Especially when it comes to Kindles, which strike me as a jolly good idea (more convenient and cheaper than physical books in Hong Kong) but blighted by fear of the unknown (how do you stop getting ruined by DRM, or embarassed when a new, better Kindle is released the week after you buy one?).
However, since Amazon want everyone, everywhere to be using a Kindle, they've produced versions of the software to run on almost anything: iPhones, Android phones, tablets, my enormous and unweildy (and intensely hot) HP laptop. There's probably even a Samsung washing machine somewhere that you can use as an ebook reader. Although I suppose you might get nauseous watching the drum spinning constantly.
And there's a Kindle app for the Blackberry, which means although I'm still put off by thoughts of Who Really Owns Your Books? I can at least try it out without worrying about buying something that I'm made to feel is obsolecent within 168 hours.
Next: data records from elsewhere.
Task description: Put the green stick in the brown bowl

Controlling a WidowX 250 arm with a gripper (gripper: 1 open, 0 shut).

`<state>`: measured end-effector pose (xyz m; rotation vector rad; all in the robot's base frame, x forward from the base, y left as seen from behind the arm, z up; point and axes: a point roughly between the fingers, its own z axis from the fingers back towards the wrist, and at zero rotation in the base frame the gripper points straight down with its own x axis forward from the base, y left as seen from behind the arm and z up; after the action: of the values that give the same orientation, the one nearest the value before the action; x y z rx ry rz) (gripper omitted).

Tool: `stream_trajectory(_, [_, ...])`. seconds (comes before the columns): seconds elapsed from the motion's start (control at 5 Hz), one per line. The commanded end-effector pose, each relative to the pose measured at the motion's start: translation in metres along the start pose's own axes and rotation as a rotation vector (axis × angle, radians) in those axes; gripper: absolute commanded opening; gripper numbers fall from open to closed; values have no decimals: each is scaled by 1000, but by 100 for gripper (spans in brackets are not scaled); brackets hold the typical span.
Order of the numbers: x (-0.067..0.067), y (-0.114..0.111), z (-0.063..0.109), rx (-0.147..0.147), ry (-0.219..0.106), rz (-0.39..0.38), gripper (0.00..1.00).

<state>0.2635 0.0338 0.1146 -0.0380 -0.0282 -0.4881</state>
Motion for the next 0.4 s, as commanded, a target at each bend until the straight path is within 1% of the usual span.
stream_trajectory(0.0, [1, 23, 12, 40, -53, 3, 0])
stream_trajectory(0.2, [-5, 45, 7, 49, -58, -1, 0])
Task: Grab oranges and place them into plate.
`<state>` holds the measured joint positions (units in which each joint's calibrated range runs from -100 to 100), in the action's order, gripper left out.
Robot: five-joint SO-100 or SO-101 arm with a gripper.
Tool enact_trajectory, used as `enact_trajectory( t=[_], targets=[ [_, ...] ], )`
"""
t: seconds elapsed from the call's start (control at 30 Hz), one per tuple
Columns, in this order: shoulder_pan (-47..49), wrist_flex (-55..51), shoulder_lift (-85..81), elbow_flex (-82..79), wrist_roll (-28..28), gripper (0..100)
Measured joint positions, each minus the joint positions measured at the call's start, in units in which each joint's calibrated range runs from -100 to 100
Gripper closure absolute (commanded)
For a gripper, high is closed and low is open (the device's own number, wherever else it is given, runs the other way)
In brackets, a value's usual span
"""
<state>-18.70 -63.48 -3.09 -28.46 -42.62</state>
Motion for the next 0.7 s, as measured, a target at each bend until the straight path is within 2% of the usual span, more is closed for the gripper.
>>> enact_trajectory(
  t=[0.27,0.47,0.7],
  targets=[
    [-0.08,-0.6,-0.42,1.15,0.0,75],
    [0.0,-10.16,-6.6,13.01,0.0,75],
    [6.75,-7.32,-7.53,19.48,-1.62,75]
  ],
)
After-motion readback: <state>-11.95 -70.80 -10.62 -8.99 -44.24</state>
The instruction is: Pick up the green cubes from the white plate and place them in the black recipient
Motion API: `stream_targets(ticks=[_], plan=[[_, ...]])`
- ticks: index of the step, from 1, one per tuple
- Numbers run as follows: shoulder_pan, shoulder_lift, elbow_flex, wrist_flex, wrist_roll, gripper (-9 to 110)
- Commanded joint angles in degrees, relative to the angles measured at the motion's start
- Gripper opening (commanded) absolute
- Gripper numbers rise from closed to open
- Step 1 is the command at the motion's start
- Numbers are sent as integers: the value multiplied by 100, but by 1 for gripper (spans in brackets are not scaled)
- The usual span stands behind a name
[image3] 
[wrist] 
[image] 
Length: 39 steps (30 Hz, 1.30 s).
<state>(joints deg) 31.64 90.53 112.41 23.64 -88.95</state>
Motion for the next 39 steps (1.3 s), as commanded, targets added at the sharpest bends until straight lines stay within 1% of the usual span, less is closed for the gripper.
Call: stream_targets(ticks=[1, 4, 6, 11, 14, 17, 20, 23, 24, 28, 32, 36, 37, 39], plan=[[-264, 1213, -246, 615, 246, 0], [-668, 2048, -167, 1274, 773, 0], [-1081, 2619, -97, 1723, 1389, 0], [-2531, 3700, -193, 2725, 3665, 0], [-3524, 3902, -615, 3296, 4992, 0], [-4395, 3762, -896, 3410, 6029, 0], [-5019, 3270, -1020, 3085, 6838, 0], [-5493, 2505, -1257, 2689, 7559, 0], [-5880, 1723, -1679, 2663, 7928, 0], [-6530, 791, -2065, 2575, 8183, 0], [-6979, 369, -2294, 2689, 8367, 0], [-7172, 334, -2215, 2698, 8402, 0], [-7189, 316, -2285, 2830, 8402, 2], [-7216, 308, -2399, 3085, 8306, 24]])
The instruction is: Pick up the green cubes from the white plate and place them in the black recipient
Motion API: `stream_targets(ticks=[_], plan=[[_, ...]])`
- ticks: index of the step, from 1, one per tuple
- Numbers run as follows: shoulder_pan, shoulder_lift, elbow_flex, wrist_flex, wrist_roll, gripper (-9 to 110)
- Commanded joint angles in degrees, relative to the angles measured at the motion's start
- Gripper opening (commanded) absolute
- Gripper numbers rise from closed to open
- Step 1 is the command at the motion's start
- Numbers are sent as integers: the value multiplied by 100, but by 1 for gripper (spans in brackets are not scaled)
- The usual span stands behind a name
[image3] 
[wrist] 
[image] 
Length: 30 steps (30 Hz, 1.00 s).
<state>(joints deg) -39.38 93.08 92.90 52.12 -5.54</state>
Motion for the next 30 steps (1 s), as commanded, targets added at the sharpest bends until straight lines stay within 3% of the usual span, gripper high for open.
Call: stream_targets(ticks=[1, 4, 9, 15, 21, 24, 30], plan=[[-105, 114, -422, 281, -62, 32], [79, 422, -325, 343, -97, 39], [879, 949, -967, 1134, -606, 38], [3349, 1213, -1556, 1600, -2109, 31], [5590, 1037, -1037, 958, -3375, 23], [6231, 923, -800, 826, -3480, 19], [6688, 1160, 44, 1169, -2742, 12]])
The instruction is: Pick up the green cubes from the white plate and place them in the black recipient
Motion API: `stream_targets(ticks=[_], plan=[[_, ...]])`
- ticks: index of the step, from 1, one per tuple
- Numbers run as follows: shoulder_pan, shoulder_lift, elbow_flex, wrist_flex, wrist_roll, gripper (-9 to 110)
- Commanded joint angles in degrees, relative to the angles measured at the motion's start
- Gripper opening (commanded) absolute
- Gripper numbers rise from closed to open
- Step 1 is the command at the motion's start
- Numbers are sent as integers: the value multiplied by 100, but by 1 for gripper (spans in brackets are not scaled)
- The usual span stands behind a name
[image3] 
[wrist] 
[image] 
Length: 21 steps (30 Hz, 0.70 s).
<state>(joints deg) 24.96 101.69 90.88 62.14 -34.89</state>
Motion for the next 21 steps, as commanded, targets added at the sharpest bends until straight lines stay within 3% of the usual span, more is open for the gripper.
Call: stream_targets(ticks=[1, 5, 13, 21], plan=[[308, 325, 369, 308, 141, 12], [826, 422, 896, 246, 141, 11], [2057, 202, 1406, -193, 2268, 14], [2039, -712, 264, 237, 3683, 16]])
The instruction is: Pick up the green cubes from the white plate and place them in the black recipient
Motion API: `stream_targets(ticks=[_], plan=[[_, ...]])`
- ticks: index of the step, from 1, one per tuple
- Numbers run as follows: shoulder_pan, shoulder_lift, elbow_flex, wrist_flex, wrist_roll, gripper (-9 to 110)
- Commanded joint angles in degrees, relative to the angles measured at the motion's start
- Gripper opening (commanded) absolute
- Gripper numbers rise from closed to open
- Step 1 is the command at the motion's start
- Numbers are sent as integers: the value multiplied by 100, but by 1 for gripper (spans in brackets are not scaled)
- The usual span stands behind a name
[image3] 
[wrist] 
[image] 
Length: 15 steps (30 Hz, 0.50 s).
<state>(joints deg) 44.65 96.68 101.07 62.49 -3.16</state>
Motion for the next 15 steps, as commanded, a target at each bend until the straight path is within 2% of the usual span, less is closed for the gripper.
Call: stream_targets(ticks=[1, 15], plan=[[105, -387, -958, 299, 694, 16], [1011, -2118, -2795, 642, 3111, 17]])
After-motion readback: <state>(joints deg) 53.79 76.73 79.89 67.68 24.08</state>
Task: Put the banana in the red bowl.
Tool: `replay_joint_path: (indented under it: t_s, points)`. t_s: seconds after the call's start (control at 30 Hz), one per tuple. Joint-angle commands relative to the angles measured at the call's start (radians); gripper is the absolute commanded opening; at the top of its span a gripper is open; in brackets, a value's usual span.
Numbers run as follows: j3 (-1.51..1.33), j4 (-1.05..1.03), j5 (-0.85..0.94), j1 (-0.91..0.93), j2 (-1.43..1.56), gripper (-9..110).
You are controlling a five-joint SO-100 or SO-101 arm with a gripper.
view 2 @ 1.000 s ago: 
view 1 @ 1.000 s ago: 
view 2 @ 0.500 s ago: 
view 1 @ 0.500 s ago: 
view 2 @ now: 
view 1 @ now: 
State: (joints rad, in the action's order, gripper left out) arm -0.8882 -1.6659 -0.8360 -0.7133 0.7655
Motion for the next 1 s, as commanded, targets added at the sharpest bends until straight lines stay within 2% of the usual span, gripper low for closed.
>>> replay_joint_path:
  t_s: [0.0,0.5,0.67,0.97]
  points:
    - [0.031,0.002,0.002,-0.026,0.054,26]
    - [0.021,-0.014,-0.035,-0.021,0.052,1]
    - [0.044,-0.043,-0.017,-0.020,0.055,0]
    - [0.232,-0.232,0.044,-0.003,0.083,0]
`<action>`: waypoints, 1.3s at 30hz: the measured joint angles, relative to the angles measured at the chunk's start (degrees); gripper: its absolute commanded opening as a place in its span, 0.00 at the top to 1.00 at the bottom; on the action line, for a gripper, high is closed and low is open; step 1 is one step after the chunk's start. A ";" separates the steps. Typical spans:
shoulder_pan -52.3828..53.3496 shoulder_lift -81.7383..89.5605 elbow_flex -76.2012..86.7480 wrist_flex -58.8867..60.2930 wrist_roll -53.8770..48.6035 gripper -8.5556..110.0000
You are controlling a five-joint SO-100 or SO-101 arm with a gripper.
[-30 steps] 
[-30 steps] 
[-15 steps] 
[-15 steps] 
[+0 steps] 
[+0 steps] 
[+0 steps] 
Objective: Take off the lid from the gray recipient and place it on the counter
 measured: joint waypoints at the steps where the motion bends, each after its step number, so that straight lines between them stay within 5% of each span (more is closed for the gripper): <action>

Only problem is that the screen on my Blackberry is the size of two postage stamps, and it's backlit, just like the monitor I have to stare at every day, and that isn't the nicest reading experience I've ever had. Still, you make do and mend, or at least you squint a bit and try to read harder, or faster. Thank goodness I still have my implausible reading speed, although it was a little curtailed by my reading material: The Big Short, by Michael Lewis.
It's a well written book, not quite the equal of Liar's Poker, but then Lewis has the curse (like Anthony Bourdain) of being defined by his first book. It has great quotations: one banker calls the other 'Chicken Little': "Fuck you, I'm shorting your house" - which is an exchange that makes more sense once you know what CDOs and credit default swaps are.
And therein lies the problem. With a Kindle you still don't have the ability to flick back and forth as you do with a book, which means I have to rely on remembering what a collateralised debt obligation is, and sometimes this is a struggle, like when I would like to explain negative amortising mortgages to my fiancee, and she employs rationality to show I can't know what I'm talking about, because nobody would structure a financial instrument like that ... Well, not now we're not in 2005, anyway. Lewis does a good job of explaining a part of finance that's apparently designed mainly to obfuscate what's going on; I still occasionally got baffled, but it wasn't as confusing as the occasional technical parts of Liar's Poker once got.
Lewis is much angrier in the end of this book, as the major villains who engineered the crash get away with it, and stay rich. And I was angry too by the end, angry that I was going boss-eyed from reading on such an incompatible device.
Looks like I'll have to buy a Kindle after all.
1 comments:
With Calibre and the right plugin you can easily remove the nasty DRM bits and actually own the books you paid for.